Henri Konan Bedie etait-il politiquement autiste ? Une anecdote, qui suscita
nombre de commentaires enflammes, semble le demontrer. Vendredi 24 decembre
en debut d'apres-midi, Radio France internationale diffuse la fameuse
interview au cours de laquelle le president, qui vient d'etre destitue par
le general Guei, appelle a la resistance. Or cette interview a a la fois une
histoire et une face cachee. Tout commence ce meme vendredi a onze heures
lorsque Jesus Kouassi Yobouet, conseiller en communication de Bedie, appelle
RFI a Paris : " Le president a une declaration a faire. " Elle est courte,
se resume a un " je reste a mon poste de commandement " solennel, mais elle
ne sera pas diffusee. A midi, en effet, Robert Guei proclame la destitution
d'Henri Konan Bedie. Aussitot, Jean Karim Fall, redacteur en chef, joint
Georges Ouegnin, le tres affable directeur du protocole d'Etat. Il lui
explique que la declaration enregistree de Bedie est " hors sujet " et qu'il
faut l'actualiser, compte tenu de ce que vient de dire le general Guei. A
quin ze heures, Ouegnin rappelle et transmet le telephone a Henri Konan
Bedie, que Fall interroge aussitot. L'interview durera sept minutes, dont
deux seulement seront diffusees, a trois reprises jusqu'au soir. Elle vaudra
a RFI d'etre soupconnee de jouer le jeu de Bedie, sur ordre de l'Elysee.

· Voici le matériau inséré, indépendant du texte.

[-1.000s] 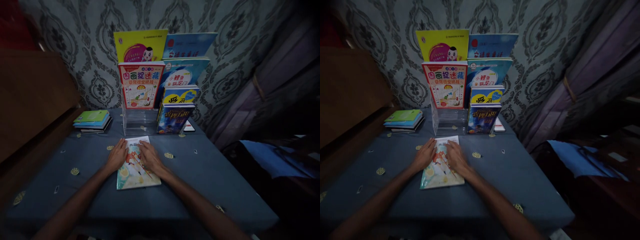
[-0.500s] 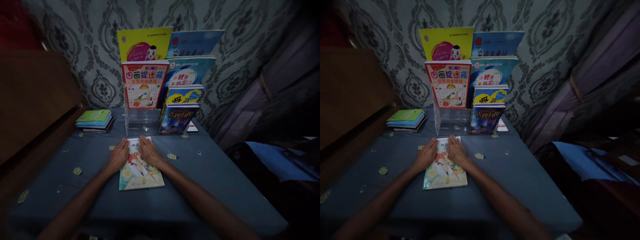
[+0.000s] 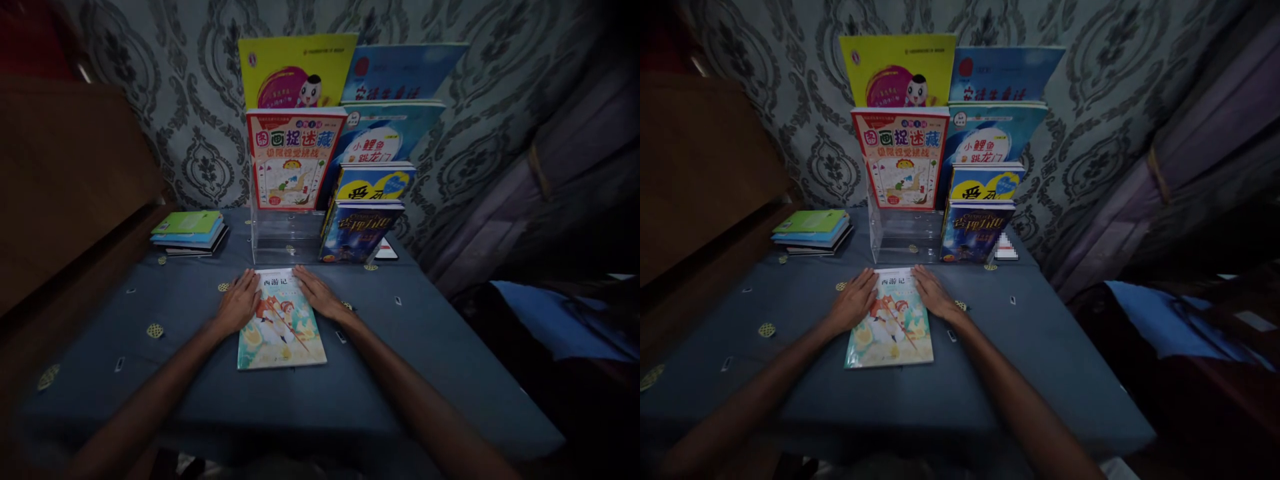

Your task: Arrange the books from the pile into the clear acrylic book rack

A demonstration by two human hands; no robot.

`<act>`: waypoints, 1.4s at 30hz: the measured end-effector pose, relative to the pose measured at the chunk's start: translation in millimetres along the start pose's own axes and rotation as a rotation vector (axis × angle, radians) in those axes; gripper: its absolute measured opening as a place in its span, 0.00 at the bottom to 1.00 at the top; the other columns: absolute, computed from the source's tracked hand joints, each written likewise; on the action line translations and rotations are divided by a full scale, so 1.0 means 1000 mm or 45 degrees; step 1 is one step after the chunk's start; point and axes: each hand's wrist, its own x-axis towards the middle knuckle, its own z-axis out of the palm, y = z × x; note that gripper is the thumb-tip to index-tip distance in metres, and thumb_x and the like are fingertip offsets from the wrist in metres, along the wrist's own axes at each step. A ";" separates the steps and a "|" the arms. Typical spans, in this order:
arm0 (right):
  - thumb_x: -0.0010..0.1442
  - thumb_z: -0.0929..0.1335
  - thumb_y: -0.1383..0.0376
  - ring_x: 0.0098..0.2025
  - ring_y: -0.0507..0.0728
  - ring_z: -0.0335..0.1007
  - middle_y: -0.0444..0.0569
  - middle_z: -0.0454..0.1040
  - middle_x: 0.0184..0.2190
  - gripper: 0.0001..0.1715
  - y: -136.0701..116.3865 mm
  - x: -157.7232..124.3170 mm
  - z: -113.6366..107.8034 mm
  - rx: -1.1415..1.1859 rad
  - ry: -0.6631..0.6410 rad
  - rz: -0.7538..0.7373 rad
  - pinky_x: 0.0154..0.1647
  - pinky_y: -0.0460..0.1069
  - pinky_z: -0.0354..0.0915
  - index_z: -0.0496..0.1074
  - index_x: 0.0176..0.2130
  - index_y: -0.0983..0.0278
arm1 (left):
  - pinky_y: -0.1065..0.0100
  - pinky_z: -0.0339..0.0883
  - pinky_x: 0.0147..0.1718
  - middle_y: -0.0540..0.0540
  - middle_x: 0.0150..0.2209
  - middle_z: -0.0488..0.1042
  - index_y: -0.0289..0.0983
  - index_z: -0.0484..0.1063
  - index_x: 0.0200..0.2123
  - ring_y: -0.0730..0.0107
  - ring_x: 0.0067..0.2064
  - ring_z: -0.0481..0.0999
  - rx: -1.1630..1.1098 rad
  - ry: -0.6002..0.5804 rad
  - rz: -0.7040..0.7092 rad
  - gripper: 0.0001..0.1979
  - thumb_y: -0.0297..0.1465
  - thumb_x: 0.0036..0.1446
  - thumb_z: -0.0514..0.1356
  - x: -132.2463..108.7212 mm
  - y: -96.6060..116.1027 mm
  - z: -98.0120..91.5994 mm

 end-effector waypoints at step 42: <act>0.70 0.56 0.52 0.73 0.67 0.38 0.61 0.47 0.72 0.37 -0.066 -0.041 0.019 -0.301 0.033 0.197 0.70 0.67 0.44 0.55 0.69 0.70 | 0.52 0.53 0.66 0.42 0.57 0.75 0.41 0.70 0.58 0.65 0.60 0.71 -0.619 -0.157 0.516 0.18 0.30 0.69 0.49 -0.059 0.077 -0.042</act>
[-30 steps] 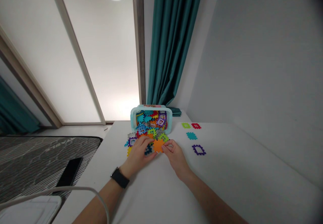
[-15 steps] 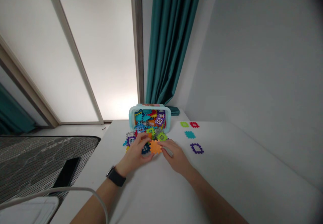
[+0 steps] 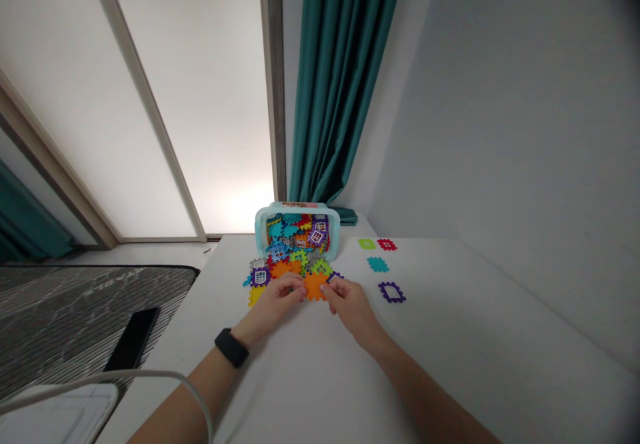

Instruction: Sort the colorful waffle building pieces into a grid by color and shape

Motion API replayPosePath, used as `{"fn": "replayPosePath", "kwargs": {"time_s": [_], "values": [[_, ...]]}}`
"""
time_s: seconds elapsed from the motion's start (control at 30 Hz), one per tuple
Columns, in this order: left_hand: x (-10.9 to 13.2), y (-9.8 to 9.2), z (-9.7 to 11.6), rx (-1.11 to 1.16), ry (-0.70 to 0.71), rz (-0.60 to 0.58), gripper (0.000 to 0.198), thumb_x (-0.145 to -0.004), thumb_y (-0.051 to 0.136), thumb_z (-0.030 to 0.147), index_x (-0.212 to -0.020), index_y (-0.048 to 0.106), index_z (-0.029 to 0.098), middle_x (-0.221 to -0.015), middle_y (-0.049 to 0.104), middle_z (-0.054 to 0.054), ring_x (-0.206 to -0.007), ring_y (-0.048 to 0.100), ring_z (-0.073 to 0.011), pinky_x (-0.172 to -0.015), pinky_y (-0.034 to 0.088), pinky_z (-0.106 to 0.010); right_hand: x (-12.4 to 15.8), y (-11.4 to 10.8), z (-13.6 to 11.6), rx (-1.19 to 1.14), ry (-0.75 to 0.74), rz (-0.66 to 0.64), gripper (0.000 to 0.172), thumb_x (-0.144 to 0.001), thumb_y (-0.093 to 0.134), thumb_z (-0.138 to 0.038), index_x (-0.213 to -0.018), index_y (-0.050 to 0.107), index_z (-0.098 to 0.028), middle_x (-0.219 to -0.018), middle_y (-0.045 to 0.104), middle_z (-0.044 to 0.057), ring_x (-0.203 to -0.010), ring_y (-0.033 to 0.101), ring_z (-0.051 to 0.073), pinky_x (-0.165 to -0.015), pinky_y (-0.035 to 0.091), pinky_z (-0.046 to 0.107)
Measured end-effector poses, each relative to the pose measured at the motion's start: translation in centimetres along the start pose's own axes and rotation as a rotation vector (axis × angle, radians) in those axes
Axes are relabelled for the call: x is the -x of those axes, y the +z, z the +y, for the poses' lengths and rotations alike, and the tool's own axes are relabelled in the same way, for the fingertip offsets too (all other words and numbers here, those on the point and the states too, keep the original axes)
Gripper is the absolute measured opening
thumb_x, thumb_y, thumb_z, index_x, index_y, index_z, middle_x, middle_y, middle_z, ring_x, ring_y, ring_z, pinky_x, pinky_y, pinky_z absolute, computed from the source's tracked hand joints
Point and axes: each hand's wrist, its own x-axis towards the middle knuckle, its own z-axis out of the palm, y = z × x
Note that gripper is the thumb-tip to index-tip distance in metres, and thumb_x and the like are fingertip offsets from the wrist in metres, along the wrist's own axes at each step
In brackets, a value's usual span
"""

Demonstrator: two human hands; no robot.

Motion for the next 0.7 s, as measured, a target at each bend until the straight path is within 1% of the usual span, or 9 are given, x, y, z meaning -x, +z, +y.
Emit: {"fn": "replayPosePath", "kwargs": {"time_s": [0.1,0.2,0.27,0.33,0.4,0.5,0.6,0.67,0.7], "values": [[0.20,0.32,0.30,0.120,-0.093,-0.034,0.037,-0.081,0.072,0.052,-0.071,0.069,0.016,-0.087,0.063,-0.004,-0.083,0.057,-0.0168,-0.076,0.050,-0.027,0.21,-0.03,-0.25,-0.003,-0.019,-0.021,0.043,-0.081,0.061,-0.056,-0.058,0.052,-0.022,-0.049,0.052,-0.003,-0.047,0.041,0.011,-0.048,0.030,0.025],[0.33,0.61,0.50,0.242,-0.151,-0.038,0.039,-0.079,0.073,0.054,-0.071,0.068,0.016,-0.091,0.061,-0.005,-0.085,0.056,-0.0168,-0.075,0.050,-0.027,0.32,-0.01,-0.28,0.004,-0.049,-0.028,0.047,-0.086,0.056,-0.057,-0.057,0.053,-0.021,-0.052,0.054,-0.002,-0.049,0.041,0.011,-0.049,0.030,0.025],[0.34,0.71,0.52,0.246,-0.146,-0.036,0.039,-0.081,0.072,0.054,-0.073,0.069,0.016,-0.092,0.061,-0.005,-0.086,0.057,-0.0173,-0.075,0.050,-0.027,0.29,0.00,-0.18,0.001,-0.068,-0.029,0.048,-0.089,0.054,-0.057,-0.058,0.053,-0.021,-0.055,0.054,-0.001,-0.051,0.042,0.012,-0.050,0.032,0.025],[0.27,0.69,0.47,0.158,-0.080,-0.014,0.036,-0.082,0.071,0.052,-0.073,0.069,0.017,-0.092,0.062,-0.006,-0.087,0.057,-0.0181,-0.077,0.050,-0.028,0.22,-0.02,-0.04,-0.019,-0.104,-0.024,0.044,-0.090,0.055,-0.056,-0.063,0.055,-0.021,-0.058,0.056,-0.001,-0.053,0.045,0.013,-0.052,0.036,0.025],[0.16,0.58,0.39,0.013,0.023,0.026,0.032,-0.083,0.072,0.048,-0.075,0.071,0.018,-0.094,0.064,-0.006,-0.090,0.058,-0.0195,-0.079,0.049,-0.029,0.18,-0.08,0.05,-0.024,-0.199,0.001,0.036,-0.090,0.058,-0.052,-0.073,0.059,-0.021,-0.065,0.060,0.000,-0.060,0.053,0.015,-0.058,0.043,0.027],[0.02,0.33,0.21,-0.140,0.118,0.046,0.025,-0.086,0.069,0.043,-0.085,0.075,0.019,-0.096,0.067,-0.007,-0.093,0.061,-0.0212,-0.081,0.048,-0.031,0.27,-0.26,-0.02,0.078,-0.465,0.043,0.021,-0.091,0.063,-0.041,-0.083,0.064,-0.022,-0.080,0.066,0.003,-0.077,0.061,0.019,-0.070,0.050,0.031],[-0.05,0.15,-0.07,-0.158,0.097,0.017,0.023,-0.089,0.066,0.040,-0.092,0.076,0.019,-0.094,0.072,-0.008,-0.090,0.064,-0.0217,-0.083,0.049,-0.033,0.48,-0.39,-0.19,0.181,-0.673,0.049,0.011,-0.093,0.062,-0.031,-0.086,0.065,-0.023,-0.089,0.067,0.005,-0.087,0.064,0.020,-0.075,0.053,0.032],[-0.02,0.09,-0.23,-0.118,0.076,0.017,0.023,-0.089,0.066,0.038,-0.100,0.075,0.019,-0.100,0.074,-0.009,-0.093,0.066,-0.0222,-0.087,0.050,-0.035,0.58,-0.43,-0.19,0.214,-0.744,0.060,0.006,-0.094,0.061,-0.026,-0.090,0.065,-0.024,-0.091,0.066,0.005,-0.088,0.064,0.019,-0.077,0.054,0.032],[0.03,0.06,-0.25,-0.087,0.077,0.015,0.027,-0.087,0.068,0.036,-0.108,0.073,0.019,-0.106,0.074,-0.009,-0.097,0.066,-0.0227,-0.089,0.051,-0.036,0.61,-0.44,-0.12,0.235,-0.771,0.073,0.005,-0.094,0.061,-0.024,-0.090,0.064,-0.024,-0.092,0.065,0.005,-0.088,0.064,0.019,-0.078,0.054,0.033]]}}
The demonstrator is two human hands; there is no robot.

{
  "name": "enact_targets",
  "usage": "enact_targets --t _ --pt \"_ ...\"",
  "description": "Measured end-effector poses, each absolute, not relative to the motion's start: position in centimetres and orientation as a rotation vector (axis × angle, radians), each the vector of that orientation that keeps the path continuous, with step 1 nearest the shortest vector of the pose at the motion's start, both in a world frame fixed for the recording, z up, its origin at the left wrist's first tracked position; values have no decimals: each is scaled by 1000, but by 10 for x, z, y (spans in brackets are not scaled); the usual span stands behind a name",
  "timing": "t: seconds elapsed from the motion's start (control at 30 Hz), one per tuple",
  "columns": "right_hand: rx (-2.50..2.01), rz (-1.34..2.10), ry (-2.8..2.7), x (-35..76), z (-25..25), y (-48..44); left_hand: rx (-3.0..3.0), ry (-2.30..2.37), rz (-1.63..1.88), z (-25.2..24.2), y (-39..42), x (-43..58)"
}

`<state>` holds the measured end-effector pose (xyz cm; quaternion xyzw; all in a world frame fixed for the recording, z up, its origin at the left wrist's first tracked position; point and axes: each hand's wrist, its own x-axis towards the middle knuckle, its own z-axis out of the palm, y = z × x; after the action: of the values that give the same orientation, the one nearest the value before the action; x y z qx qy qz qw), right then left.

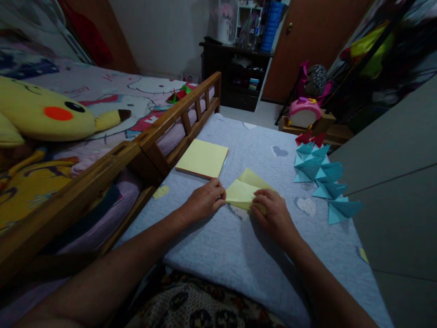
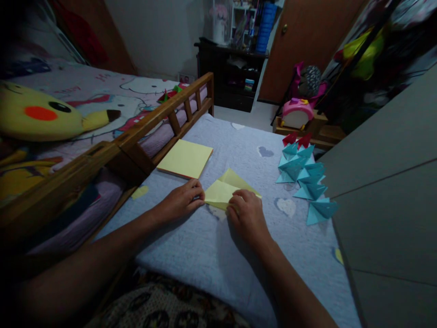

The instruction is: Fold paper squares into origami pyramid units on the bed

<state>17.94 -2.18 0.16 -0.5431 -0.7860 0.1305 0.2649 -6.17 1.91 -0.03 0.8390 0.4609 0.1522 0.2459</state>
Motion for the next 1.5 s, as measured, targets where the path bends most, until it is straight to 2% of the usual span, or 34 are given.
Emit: enact_targets --t 0.1,0.2,0.5,0.77,1.2,1.4,1.5 --pt "-1534 703 -1974 190 -1 -15 2275 1253 401 0 20 -62" --pt "-1617 798 -1837 192 -2 -11 2272 1251 379 1 20 -62" --pt "-1721 769 -1789 186 -3 -9 2325 1245 248 4 23 -66" --pt "-1754 769 -1825 185 -3 -9 2340 1153 287 5 24 -69" --pt "-1801 719 -1842 183 -2 -9 2403 1339 226 4 20 -58" --pt "-1803 723 -1868 183 -3 -9 2583 1527 277 1 -10 -55" --pt "-1796 695 -1881 183 -4 -9 2724 1399 181 1 -32 -49"
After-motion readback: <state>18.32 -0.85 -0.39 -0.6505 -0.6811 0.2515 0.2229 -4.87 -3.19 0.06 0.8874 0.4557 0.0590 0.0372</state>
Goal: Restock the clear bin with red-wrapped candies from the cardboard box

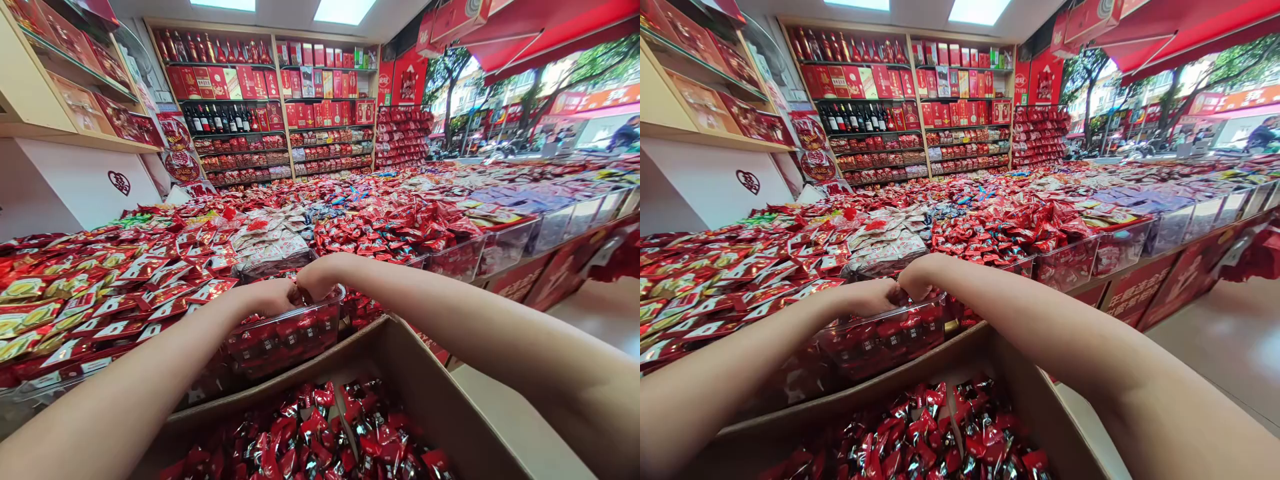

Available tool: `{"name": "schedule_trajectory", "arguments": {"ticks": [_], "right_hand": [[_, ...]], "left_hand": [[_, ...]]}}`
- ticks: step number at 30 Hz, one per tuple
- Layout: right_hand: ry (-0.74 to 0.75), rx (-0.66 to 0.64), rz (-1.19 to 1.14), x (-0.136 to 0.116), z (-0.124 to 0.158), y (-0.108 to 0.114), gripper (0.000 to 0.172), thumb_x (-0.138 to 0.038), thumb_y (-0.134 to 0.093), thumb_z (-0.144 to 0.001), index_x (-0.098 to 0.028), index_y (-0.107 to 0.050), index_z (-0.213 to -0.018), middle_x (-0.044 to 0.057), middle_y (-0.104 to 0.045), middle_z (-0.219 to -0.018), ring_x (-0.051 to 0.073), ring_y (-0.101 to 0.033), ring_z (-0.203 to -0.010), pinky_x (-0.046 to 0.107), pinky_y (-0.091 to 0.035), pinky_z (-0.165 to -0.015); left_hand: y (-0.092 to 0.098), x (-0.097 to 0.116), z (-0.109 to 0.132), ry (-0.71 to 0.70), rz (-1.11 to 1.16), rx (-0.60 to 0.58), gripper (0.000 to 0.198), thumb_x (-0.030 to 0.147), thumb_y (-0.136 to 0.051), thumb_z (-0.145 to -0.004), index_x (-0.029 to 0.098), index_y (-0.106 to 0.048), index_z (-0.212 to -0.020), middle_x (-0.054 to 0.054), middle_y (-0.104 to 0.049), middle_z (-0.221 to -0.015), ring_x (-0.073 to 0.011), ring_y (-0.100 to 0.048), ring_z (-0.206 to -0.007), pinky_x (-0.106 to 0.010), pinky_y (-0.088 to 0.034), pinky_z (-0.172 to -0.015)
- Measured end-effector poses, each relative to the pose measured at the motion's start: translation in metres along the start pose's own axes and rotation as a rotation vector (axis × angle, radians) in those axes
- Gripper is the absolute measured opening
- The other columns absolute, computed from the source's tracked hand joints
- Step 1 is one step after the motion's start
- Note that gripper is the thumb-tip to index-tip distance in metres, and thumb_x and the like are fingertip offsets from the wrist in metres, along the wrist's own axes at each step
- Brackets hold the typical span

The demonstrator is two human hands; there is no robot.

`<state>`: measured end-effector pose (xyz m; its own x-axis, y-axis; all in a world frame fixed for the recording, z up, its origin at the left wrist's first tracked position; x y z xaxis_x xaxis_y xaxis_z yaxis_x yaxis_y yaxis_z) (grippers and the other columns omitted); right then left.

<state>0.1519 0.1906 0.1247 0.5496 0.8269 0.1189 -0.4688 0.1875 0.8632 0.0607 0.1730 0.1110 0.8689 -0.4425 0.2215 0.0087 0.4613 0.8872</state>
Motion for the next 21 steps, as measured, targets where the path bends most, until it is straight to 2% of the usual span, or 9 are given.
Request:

Elle vaudra aussi a son emetteur FM, situe sur le toit de l'immeuble de la
SIB a Abidjan, d'etre sabote et ses emissions brouillees pendant quatre
jours. " Nous l'avons dit au general Guei, c'est un mauvais proces, proteste
la direction de la "radio mondiale". Pas une seule fois pendant toute la
duree du coup d'Etat nous n'avons eu ni Michel Dupuch ni qui que ce soit de
l'Elysee au telephone. "

Qu'a dit Bedie au cours des cinq minutes que RFI n'a pas diffusees ? " Je ne
crains rien, je suis le president de la Republique. J'ai recu les
porte-parole des mutins. Leurs doleances seront examinees... En
contrepartie, ils m'ont fait la promesse de rentrer dans leurs casernes et
de cesser de provoquer la chienlit dans la ville. Malgre ce general a la
retraite qui se dit etre leur mandataire... Des forces loyalistes existent
dans tous les corps de l'armee. Elles sont majoritaires par rapport aux
factieux, aux agents seditieux, aux fauteurs de troubles. Oui, nous avons
des forces armees avec nous. L'armee ivoirienne s'est toujours illustree par
son sens du devoir et par son loyalisme... Les autres se savent fautifs, ils
ne s'appuient sur aucun principe. Non, ce coup d'Etat n'a aucune
justification. Il n'y a aucune raison pour qu'il y ait un bain de sang...
Une intervention francaise ? Non, je n'ai pas dit cela. La France a deja
condamne energiquement ce putsch. Moi, j'appelle a la resistance civile. Je
vous demande de reprendre ma declaration de ce matin et de la passer jusqu'a
ce que l'ordre revienne. Je vous remercie. " Chienlit, general a la
retraite, appel a la resistance... A l'evidence, Henri Konan Bedie connait
ses classiques. Mais n'est pas de Gaulle qui veut.